Brodifacoum causes coagulopathy, hemorrhages, and mortality in rainbow trout (Oncorhynchus mykiss) at environmentally relevant hepatic residue concentrations

Hannah Schmieg; Hermann Ferling; Karina Annika Bucher; Stefanie Jacob; Julia Regnery; Hannah Schrader; Julia Schwaiger; Anton Friesen

doi:10.1016/j.ecoenv.2024.117629

Brodifacoum causes coagulopathy, hemorrhages, and mortality in rainbow trout (Oncorhynchus mykiss) at environmentally relevant hepatic residue concentrations

Ecotoxicol Environ Saf. 2025 Jan 13:289:117629. doi: 10.1016/j.ecoenv.2024.117629. Online ahead of print.

Authors

Hannah Schmieg¹, Hermann Ferling¹, Karina Annika Bucher¹, Stefanie Jacob², Julia Regnery³, Hannah Schrader⁴, Julia Schwaiger¹, Anton Friesen²

Affiliations

¹ Unit 73 Aquatic Toxicology, Operational Management Wielenbach, Bavarian Environment Agency, Demollstr. 31, Wielenbach 82407, Germany.
² Section IV 1.2 Biocides, German Environment Agency, Dessau-Roßlau 06813, Germany.
³ Department of Biochemistry, Ecotoxicology, Federal Institute of Hydrology, Am Mainzer Tor 1, Koblenz 56068, Germany.
⁴ Unit 73 Aquatic Toxicology, Operational Management Wielenbach, Bavarian Environment Agency, Demollstr. 31, Wielenbach 82407, Germany.
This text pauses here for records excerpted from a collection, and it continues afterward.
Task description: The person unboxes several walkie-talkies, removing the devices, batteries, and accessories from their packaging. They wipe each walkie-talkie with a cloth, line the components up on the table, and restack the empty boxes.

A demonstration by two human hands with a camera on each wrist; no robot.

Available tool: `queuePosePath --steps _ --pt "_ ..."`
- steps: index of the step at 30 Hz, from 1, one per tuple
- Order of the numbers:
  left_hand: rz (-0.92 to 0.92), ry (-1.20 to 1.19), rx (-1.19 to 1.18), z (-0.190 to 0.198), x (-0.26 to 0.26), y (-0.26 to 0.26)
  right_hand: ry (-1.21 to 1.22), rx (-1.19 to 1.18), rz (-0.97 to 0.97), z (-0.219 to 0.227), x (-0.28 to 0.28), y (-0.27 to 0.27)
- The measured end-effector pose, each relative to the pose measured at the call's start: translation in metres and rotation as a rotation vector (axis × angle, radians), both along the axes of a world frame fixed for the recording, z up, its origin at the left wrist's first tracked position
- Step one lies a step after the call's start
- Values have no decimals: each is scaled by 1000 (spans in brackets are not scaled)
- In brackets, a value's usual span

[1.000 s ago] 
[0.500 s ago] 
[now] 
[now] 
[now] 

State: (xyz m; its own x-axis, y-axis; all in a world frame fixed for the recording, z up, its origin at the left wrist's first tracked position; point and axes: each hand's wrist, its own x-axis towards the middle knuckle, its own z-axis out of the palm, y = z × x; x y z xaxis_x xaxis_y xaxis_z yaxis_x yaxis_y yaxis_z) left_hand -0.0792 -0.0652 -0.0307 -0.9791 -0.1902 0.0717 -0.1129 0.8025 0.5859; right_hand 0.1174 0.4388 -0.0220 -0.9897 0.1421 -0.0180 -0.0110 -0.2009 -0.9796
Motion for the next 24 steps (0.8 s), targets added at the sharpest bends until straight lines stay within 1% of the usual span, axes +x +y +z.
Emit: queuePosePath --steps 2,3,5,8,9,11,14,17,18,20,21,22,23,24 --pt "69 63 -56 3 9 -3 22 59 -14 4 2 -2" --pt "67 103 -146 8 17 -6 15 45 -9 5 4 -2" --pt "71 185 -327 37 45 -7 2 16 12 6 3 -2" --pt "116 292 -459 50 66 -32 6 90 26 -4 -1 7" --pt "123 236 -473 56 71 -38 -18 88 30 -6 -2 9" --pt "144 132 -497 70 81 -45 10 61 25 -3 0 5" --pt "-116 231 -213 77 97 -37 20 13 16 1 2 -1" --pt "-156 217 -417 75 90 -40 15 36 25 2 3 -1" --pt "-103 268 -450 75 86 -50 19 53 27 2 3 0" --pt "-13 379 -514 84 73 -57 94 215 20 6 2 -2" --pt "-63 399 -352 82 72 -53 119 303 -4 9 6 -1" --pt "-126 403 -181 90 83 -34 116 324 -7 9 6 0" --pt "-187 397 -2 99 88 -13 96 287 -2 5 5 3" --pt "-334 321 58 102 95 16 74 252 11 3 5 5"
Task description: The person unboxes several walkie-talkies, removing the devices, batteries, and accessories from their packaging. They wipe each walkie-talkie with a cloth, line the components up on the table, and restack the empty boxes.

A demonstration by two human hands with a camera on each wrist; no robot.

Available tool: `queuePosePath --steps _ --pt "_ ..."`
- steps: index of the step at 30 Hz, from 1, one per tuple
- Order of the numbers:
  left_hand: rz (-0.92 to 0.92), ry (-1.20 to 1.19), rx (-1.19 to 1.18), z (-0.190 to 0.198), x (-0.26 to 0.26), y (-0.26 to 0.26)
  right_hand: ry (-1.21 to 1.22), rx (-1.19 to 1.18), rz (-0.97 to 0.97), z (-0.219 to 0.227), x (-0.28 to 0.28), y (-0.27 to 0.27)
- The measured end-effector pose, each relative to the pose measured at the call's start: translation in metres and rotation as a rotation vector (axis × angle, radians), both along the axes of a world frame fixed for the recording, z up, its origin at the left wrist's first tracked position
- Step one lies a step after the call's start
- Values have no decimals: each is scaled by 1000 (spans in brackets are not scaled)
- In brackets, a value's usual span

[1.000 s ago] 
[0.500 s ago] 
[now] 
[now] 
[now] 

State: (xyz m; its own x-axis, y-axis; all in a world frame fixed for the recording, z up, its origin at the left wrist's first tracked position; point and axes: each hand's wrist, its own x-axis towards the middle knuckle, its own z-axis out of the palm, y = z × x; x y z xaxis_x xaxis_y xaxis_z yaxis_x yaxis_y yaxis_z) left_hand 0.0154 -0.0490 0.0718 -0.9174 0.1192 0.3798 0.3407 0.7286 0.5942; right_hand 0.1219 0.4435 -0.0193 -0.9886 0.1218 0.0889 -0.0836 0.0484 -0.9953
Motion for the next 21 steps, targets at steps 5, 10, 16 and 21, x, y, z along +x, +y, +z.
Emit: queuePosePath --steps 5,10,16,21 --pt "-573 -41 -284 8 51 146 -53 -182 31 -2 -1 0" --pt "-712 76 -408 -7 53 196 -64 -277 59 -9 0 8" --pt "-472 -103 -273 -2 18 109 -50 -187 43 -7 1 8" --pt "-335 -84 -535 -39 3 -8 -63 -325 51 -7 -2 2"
Electronic address: [email protected].

PMID: 39808875
DOI: 10.1016/j.ecoenv.2024.117629

Abstract

Widely used second-generation anticoagulant rodenticides like brodifacoum are classified as persistent, bioaccumulative, and toxic. Widespread exposure of terrestrial and avian non-target species is well-known and recently hepatic anticoagulant rodenticide residues have been detected in wild fish. However, no sufficient data exist to interpret the effects of these findings on fish health. In order to assess the potential impact of rodenticide residues on fish, we exposed rainbow trout (Oncorhynchus mykiss) to brodifacoum-spiked feed. In a first experiment, individually kept trout (body weight ca. 200 g) were exposed to a single dose of brodifacoum and observed for 15 days. In a second experiment, fish (body weight ca. 330 g) were kept in groups and fed every 7 or 8 days with brodifacoum-spiked feed for up to 60 days. Sampling of trout every 15 days over the 60 days period allowed monitoring of brodifacoum concentrations in serum, liver, and muscle tissue, as well as occurring effects over the course of the experiment. In both experiments, brodifacoum doses of ≥ 75 µg/kg body weight caused prolonged or non-measurable blood coagulation times. Disturbed hemostasis led to hemorrhages and anemia with significantly decreased albumin levels. In the 60 days-experiment, brodifacoum doses ≥ 100 µg/kg body weight caused additionally discoloration, apathy, and anorexia, resulting in reduced weight gain, and ultimately mortality. The delay until the onset of overt symptoms (14-17 days) highlights the importance of test duration while investigating effects of anticoagulant rodenticides in fish. The lowest hepatic brodifacoum concentration associated with effects in trout was on average 122.6 ng/g liver wet weight, which is in the range of previously reported brodifacoum residues in wild fish. These findings illustrate the risks associated with the use of anticoagulant rodenticides for freshwater fish and reinforce the need to stipulate all available and appropriate risk mitigation measures to prevent emissions at source.

Keywords: Anemia; Anticoagulant rodenticide; Bioaccumulation; Coagulation; Fish; Vitamin K.